§ **Work to be completed**
Give again every line from the one with "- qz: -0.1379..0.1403" through the last line of the data, exactly, and leave out the lines before it.

§ **Excerpted records**

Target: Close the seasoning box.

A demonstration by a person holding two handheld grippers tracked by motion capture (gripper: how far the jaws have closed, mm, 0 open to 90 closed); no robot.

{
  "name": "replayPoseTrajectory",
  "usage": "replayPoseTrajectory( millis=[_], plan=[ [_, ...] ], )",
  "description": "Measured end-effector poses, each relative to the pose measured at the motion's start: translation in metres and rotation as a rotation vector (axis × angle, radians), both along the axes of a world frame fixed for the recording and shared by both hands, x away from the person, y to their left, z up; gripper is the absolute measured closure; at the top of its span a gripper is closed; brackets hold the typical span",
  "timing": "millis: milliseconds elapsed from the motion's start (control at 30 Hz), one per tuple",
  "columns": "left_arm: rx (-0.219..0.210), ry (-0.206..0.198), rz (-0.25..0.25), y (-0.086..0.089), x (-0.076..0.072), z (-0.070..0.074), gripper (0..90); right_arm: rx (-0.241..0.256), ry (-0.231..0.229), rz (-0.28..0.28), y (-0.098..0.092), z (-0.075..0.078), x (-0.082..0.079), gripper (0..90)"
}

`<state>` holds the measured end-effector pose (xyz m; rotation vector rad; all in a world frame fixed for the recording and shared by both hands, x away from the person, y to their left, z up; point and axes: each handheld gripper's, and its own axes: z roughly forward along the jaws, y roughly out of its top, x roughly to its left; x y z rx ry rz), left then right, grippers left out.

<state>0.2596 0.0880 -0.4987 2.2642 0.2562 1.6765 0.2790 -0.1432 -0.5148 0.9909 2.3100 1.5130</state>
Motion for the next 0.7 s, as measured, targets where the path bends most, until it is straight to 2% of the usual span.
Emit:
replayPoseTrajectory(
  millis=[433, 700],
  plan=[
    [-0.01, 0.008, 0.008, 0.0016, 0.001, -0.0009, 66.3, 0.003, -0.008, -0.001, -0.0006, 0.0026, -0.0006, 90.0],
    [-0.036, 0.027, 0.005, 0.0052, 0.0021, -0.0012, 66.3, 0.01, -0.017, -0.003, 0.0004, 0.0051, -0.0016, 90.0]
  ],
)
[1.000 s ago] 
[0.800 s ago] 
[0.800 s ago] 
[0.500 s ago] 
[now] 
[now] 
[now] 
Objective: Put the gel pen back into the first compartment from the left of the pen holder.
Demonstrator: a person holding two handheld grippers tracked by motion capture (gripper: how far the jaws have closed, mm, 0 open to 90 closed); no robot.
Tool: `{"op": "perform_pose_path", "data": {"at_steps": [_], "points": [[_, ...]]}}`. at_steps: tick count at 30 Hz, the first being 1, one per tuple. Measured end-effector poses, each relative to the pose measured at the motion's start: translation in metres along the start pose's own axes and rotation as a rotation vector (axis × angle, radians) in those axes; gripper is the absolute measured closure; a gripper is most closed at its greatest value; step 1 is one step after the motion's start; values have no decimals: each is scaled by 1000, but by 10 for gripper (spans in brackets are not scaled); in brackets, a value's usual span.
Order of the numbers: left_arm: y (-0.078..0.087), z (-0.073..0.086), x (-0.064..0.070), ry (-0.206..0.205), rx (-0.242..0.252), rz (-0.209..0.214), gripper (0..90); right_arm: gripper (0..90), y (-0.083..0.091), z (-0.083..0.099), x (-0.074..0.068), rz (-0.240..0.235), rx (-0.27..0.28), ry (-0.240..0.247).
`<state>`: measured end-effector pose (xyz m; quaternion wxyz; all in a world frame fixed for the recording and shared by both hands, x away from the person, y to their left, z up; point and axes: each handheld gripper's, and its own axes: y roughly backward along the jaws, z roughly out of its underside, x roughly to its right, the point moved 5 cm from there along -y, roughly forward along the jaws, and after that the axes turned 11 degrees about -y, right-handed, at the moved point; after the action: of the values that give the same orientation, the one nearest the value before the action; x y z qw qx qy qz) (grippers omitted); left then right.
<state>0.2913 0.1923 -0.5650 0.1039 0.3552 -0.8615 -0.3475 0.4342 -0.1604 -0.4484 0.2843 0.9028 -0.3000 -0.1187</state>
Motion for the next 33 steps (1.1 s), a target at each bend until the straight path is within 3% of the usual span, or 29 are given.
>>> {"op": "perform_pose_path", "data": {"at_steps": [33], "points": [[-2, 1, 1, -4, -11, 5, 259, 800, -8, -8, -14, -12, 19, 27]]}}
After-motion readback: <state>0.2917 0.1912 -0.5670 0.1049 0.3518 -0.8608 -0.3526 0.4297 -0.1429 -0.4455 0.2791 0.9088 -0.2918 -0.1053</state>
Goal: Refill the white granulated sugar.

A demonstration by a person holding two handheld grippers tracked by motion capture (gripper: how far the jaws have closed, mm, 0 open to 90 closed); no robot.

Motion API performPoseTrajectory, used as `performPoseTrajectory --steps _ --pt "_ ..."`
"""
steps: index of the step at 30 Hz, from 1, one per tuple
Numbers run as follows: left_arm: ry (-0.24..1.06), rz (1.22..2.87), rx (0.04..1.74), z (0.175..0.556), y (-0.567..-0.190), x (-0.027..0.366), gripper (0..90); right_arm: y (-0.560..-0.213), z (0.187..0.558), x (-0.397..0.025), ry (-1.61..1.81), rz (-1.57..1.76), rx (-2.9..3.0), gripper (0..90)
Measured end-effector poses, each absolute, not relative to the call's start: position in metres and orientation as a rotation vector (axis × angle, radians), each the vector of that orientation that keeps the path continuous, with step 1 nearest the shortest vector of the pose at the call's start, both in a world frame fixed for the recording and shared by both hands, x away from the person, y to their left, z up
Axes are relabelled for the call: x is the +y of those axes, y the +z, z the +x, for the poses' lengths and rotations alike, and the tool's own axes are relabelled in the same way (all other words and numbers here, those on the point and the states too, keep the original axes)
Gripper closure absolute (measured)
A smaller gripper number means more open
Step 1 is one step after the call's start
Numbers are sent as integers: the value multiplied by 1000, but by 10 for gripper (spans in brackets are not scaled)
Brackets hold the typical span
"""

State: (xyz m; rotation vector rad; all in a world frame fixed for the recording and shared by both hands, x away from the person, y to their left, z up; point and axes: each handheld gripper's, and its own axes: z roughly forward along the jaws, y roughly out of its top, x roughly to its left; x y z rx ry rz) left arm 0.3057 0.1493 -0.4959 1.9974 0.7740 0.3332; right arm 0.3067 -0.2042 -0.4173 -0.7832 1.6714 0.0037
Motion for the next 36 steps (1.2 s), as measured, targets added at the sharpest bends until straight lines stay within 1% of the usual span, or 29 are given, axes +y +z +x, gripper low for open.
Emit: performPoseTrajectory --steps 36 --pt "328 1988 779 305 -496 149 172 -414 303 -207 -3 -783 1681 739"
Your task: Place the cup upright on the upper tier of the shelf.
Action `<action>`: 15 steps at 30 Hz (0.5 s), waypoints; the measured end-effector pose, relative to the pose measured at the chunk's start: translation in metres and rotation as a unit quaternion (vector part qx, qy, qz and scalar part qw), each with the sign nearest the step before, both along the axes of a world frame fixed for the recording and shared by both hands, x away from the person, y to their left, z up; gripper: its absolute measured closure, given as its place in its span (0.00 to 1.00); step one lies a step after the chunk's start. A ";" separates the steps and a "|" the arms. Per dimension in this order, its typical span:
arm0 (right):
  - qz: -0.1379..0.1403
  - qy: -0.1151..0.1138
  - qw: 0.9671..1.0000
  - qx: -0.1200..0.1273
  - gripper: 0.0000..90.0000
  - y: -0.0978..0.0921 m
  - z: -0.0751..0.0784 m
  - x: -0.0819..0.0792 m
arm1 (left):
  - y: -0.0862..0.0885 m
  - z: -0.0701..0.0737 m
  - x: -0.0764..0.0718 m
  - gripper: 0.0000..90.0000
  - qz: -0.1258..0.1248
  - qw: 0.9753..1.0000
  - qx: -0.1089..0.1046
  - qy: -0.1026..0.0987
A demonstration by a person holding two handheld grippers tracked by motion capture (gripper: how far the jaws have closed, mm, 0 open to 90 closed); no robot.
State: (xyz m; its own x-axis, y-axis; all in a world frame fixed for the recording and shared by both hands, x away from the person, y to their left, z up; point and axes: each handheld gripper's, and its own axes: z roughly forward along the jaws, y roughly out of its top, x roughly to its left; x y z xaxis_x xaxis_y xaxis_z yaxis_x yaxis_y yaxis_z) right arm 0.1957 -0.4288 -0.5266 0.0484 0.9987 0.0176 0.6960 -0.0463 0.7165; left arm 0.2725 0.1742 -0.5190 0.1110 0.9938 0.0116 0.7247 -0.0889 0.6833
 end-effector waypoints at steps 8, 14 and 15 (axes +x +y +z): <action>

§ **Expected output**
  - qz: -0.1379..0.1403
  - qy: -0.1151..0.1138
  - qw: 0.9671..1.0000
  - qx: -0.1200..0.1273
  - gripper: 0.0000..90.0000
  - y: -0.0978..0.0921 m
  - z: -0.0751..0.0784 m
  - x: -0.0819..0.0792 m
arm1 (left):
  - y: -0.0862..0.0885 m
  - z: -0.0701..0.0737 m
  - x: -0.0764..0.0718 m
  - gripper: 0.0000..90.0000
  - qz: -0.1258..0.1248
  - qw: 0.9753..1.0000
  - qx: -0.1089..0.1046
  - qy: -0.1026..0.0987
A demonstration by a person holding two handheld grippers tracked by motion capture (gripper: how far the jaws have closed, mm, 0 open to 90 closed); no robot.
State: (xyz m; its own x-axis, y-axis; all in a world frame fixed for the recording and shared by both hands, x away from the person, y to their left, z up; point and axes: each handheld gripper's, and its own axes: z roughly forward along the jaws, y roughly out of its top, x roughly to its left; x y z xaxis_x xaxis_y xaxis_z yaxis_x yaxis_y yaxis_z) right arm 0.1957 -0.4288 -0.5266 0.0484 0.9987 0.0176 0.6960 -0.0463 0.7165; left arm 0.2725 0.1742 -0.5190 0.1110 0.9938 0.0116 0.7247 -0.0889 0.6833
 end-effector waypoints at steps 8, 14 and 15 (axes +x +y +z): <action>

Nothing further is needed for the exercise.